I have a situation where I need to collect logs from an application that sits on clustered servers with a drive that moves with the Cluster, logs are stored on this "Active Drive".
I have read some issues where by Splunk doesn't pick up the drive when a node becomes active and this is resolved by ensuring that Splunk services is restarted as part of the fail-over. So I'm OK with this part of the problem.
My current concerns are more around indexing duplicate data.
As each Host has it's own copy of Splunk UF and it's own fishbucket, I'd suspect that when fail-over occurs, the active host will commence indexing from the last point it knows about, but many of these logs will likely have been indexed by the alternate host while it was active.
Just wondering if there is a way around this?
Can Splunk be installed on the "Active Drive" and move with the fail-overs thereby maintaining one copy of fishbucket for the clustered instance?

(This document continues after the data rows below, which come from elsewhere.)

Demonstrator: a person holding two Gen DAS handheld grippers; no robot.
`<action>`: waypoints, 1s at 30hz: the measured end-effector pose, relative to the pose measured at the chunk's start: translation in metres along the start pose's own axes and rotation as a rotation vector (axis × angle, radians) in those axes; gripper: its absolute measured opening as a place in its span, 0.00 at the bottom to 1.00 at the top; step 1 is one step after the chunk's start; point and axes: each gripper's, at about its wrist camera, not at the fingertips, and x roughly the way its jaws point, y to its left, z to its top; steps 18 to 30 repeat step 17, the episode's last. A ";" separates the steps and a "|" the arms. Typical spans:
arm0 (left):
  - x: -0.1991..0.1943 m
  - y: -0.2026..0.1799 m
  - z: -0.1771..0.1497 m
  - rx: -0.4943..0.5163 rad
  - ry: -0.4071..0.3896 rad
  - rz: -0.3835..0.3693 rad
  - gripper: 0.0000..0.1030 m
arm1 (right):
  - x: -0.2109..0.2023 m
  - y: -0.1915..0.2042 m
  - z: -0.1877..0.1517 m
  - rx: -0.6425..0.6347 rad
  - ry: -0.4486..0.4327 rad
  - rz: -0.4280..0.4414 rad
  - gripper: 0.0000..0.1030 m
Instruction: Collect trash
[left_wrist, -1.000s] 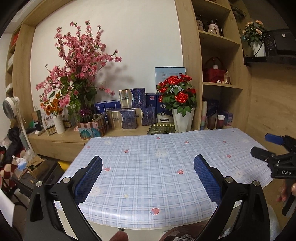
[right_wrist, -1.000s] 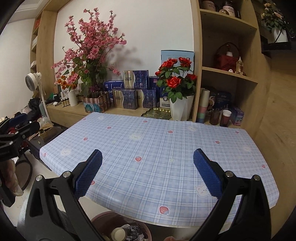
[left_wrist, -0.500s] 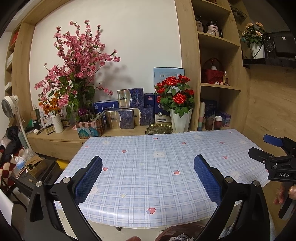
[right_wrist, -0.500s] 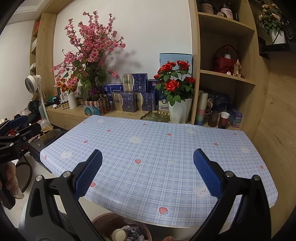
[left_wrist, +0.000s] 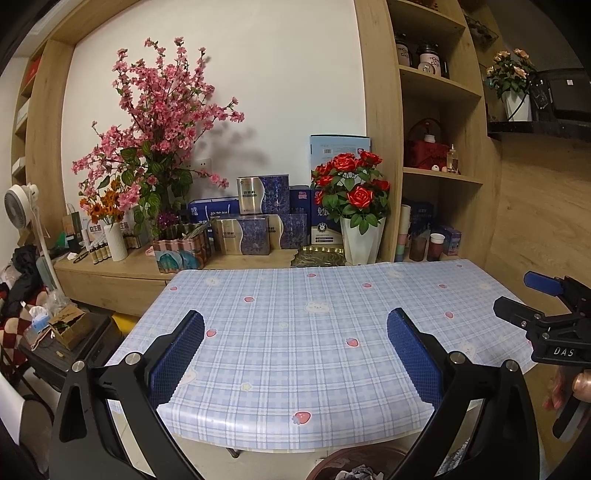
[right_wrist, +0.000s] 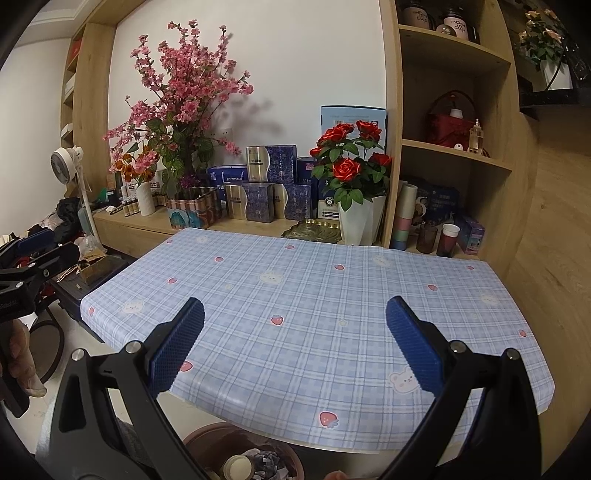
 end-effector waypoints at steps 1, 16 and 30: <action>0.000 0.000 0.000 0.001 -0.001 0.002 0.94 | 0.000 0.000 0.000 0.000 -0.001 -0.001 0.94; -0.002 0.000 -0.004 0.005 0.006 0.022 0.94 | 0.000 0.002 -0.001 0.000 0.001 -0.001 0.94; -0.002 0.001 -0.005 0.003 0.007 0.023 0.94 | 0.000 0.002 -0.001 0.000 0.001 -0.001 0.94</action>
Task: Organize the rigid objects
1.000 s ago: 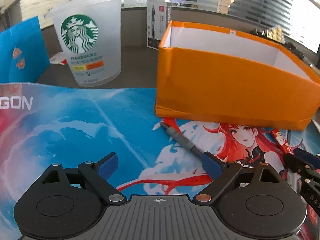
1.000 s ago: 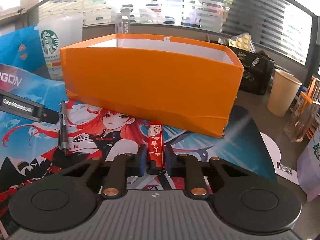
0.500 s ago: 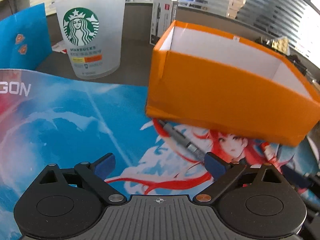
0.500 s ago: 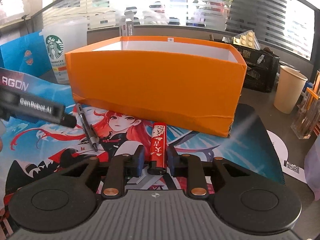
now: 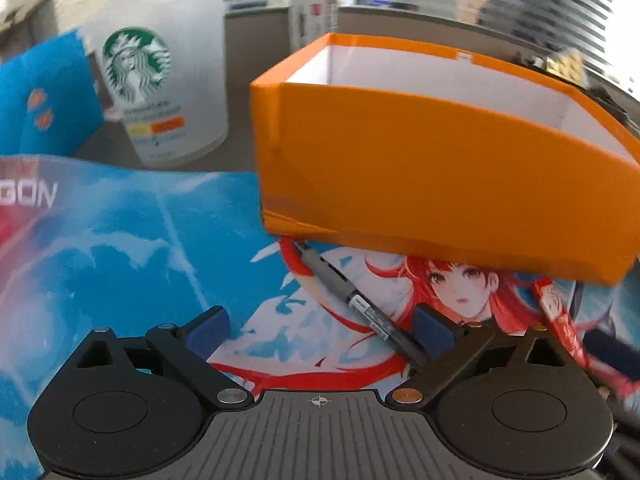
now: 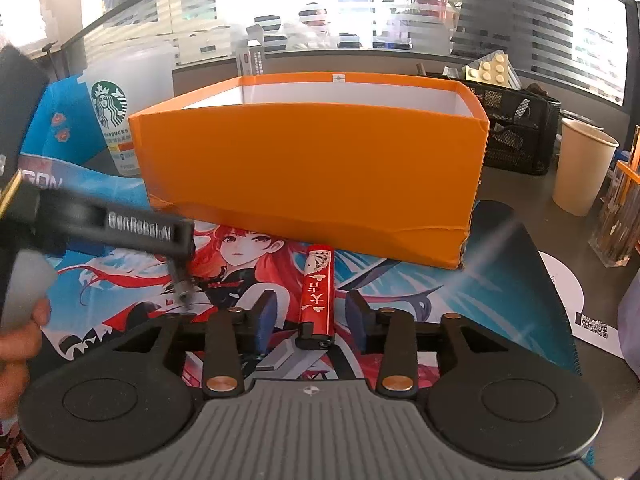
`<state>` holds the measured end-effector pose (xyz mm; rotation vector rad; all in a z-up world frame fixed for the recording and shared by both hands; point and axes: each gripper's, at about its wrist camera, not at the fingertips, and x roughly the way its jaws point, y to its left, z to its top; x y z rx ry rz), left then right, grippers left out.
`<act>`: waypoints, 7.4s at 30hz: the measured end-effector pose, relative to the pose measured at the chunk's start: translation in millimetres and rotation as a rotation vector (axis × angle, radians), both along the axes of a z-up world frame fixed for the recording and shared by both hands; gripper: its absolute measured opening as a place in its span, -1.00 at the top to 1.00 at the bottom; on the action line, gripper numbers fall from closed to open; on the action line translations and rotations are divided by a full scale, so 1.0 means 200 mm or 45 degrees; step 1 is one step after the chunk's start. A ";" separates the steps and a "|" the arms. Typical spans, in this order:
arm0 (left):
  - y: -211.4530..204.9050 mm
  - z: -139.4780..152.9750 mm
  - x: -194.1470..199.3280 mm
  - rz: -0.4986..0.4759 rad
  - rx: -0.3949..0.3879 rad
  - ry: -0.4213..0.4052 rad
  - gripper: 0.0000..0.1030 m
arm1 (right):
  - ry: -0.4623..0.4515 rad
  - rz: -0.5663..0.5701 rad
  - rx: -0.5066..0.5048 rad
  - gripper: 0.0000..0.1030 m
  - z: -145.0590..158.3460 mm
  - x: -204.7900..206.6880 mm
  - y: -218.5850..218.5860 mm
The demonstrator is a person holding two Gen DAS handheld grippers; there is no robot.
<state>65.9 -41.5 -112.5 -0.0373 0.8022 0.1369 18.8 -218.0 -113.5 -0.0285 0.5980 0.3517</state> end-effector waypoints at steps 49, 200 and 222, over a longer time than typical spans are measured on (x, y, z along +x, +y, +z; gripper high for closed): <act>0.37 0.18 -0.33 -0.263 -0.030 -0.167 0.86 | -0.132 0.014 -0.169 0.65 0.14 -0.18 0.22; 0.43 0.42 0.12 -0.077 -0.104 -0.506 -1.00 | -0.608 -0.354 0.020 -1.00 0.35 0.28 0.31; 0.43 0.41 0.09 -0.117 -0.163 -0.586 -1.00 | -0.608 -0.328 0.007 -1.00 0.34 0.27 0.33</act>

You are correct that the UFs will maintain their own fishbuckets. I can't speak to best practice but in my own experience the best way to deal with logs on shared directors was to have a dedicated forwarder reading the logs. That way the forwarder is no longer part of the applications' infrastructure, so maintenance to your clustered application will not disrupt the splunk forwarder.
Thanks jplum.
for your suggestion above - when you say a dedicated forwarder, do you mean one separate to the either of the clustered instances?
How do you manage the connection to the moving drive from this instance to get the logs?
Yes I mean a separate Splunk instance.
In terms on managing the connection, if I understand you correctly this "Active Drive" is using NFS or something. In that case the dedicated host simply has that drive mounted at all times.
Is that how your application works? Or is there some other technology in play.